Search the material for the string "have", then show every line where it turns up.

[Start of section]

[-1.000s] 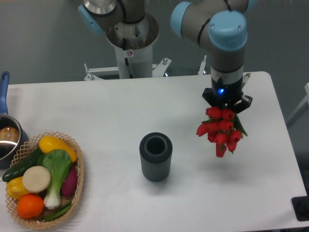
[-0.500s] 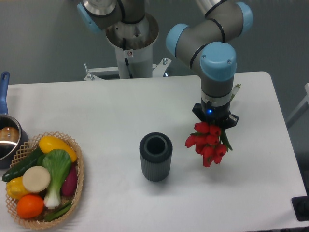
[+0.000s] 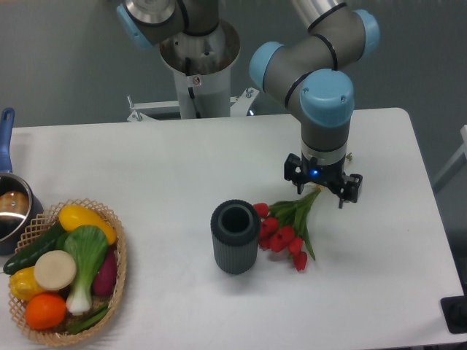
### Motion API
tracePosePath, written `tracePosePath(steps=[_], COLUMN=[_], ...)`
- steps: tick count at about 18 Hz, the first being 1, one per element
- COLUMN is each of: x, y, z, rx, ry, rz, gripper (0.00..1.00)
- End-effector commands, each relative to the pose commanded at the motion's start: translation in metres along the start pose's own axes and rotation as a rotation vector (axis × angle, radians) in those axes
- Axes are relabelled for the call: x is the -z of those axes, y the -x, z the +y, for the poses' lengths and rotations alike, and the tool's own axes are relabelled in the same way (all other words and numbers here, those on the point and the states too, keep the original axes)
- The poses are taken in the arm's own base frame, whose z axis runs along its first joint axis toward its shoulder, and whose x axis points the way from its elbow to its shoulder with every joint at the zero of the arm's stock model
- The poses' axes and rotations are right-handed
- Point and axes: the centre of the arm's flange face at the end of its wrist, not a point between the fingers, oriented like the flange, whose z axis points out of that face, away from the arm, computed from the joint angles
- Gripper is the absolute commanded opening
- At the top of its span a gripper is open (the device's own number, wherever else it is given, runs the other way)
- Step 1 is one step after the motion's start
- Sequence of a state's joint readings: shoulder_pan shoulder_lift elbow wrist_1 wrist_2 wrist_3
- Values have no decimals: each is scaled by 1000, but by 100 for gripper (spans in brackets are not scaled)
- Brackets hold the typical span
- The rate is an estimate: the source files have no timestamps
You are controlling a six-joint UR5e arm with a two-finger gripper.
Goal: Place the flowers on the table
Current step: 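Open the gripper to release the tulips onto the table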
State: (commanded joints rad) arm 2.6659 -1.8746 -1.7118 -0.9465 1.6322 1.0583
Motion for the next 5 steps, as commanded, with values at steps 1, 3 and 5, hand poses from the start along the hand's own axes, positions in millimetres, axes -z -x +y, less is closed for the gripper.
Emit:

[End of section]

(Problem solution):
- Values have no decimals: each is scaled by 1000, but by 100 for gripper (spans in brackets are not scaled)
- The rate is an estimate: the source files have no timestamps

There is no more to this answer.